Data considerations for One-Way ANOVA

To ensure that your results are valid, consider the following guidelines when you collect data, perform the analysis, and interpret your results.

The data should include only one categorical variable that is a fixed factor

For more information on factors, go to Factors and factor levels and Fixed and random factors.

The response variable should be continuous
If the response variable is categorical, your model is less likely to meet the assumptions of the analysis, to accurately describe your data, or to make useful predictions.
  • If your response variable has two categories, such as pass and fail, use Fit Binary Logistic Model.
  • If your response variable contains three or more categories that have a natural order, such as strongly disagree, disagree, neutral, agree, and strongly agree, use Ordinal Logistic Regression.
  • If your response variable contains three or more categories that do not have a natural order, such as scratch, dent, and tear, use Nominal Logistic Regression.
  • If your response variable counts occurrences, such as the number of defects, use Fit Poisson Model.
Sample data should be from a normal population, or each sample should be > 15 or 20

If the sample size is greater than 15 or 20, the test performs very well with skewed and nonnormal distributions. If the sample size is less than 15 or 20, the results might be misleading with nonnormal distributions.

The actual sample size that you need depends on the number of groups in your data, as follows:
  • If you have 2-9 groups, the sample size for each group should be at least 15.
  • If you have 10-12 groups, the sample size for each group should be at least 20.

If you are not confident that your data follow a normal distribution and you do not meet the sample size guidelines, use Kruskal-Wallis Test.

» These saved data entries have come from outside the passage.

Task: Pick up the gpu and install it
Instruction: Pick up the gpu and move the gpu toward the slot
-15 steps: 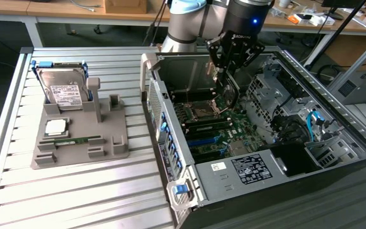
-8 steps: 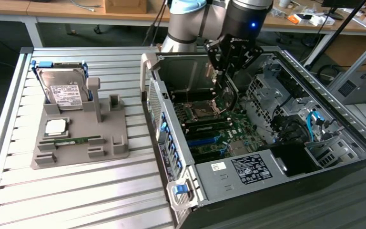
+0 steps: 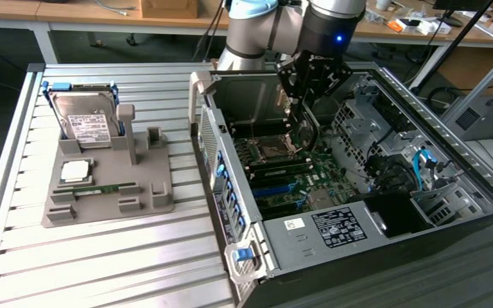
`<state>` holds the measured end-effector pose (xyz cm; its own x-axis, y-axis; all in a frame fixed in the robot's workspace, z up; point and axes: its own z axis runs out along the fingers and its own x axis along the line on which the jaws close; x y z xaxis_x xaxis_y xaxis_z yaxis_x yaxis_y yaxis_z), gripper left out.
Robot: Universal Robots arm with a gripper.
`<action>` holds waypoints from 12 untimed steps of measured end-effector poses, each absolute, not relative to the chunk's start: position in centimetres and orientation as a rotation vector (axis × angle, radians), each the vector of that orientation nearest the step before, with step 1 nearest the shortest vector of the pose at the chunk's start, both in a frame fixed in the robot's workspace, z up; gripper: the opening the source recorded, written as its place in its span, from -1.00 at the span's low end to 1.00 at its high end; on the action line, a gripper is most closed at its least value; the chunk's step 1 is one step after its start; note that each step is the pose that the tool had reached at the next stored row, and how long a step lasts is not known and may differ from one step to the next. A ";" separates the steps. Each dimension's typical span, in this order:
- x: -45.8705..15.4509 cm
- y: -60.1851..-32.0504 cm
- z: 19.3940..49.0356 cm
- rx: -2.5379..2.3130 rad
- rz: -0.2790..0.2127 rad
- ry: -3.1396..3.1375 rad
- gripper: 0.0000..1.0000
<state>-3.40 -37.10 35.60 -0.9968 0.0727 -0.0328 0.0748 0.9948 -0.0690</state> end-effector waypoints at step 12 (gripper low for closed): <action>-3.4 -37.1 35.2 0.115 -0.109 3.107 -0.47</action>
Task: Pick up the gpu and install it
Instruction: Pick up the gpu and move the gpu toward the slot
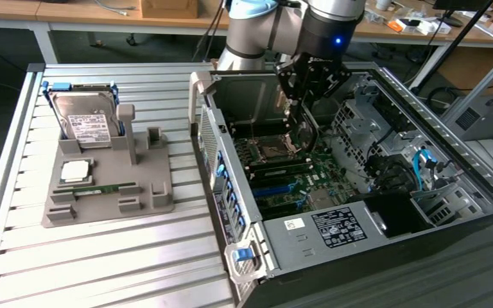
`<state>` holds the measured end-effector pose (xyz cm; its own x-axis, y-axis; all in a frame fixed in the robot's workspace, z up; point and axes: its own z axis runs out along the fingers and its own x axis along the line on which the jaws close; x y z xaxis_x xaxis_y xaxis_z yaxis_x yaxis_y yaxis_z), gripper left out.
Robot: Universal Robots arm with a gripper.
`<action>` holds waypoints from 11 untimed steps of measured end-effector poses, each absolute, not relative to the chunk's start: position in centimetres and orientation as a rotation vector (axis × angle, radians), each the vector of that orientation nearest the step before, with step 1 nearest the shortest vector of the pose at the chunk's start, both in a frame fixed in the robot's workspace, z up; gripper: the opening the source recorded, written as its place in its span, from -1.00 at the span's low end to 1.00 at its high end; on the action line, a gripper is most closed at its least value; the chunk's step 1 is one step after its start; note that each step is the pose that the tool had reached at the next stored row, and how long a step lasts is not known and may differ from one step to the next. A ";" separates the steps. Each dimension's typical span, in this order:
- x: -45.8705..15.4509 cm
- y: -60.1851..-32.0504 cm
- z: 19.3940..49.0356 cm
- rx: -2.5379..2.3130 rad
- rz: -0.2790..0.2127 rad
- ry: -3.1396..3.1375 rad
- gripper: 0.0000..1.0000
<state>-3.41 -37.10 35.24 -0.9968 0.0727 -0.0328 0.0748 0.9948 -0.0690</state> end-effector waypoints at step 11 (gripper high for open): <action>-3.4 -37.1 34.9 0.115 -0.109 3.107 -0.47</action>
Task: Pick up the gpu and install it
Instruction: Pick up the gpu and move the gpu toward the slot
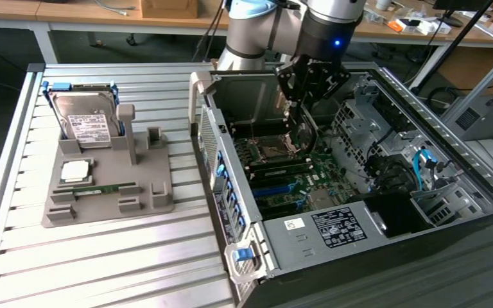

Each observation should be independent from all other observations
If your observations are dependent, your results might not be valid. Consider the following points to determine whether your observations are independent:
  • If an observation provides no information about the value of another observation, the observations are independent.
  • If an observation provides information about another observation, the observations are dependent.

If you have dependent observations, go to Analyzing a repeated measures design. For more information about samples, go to How are dependent and independent samples different.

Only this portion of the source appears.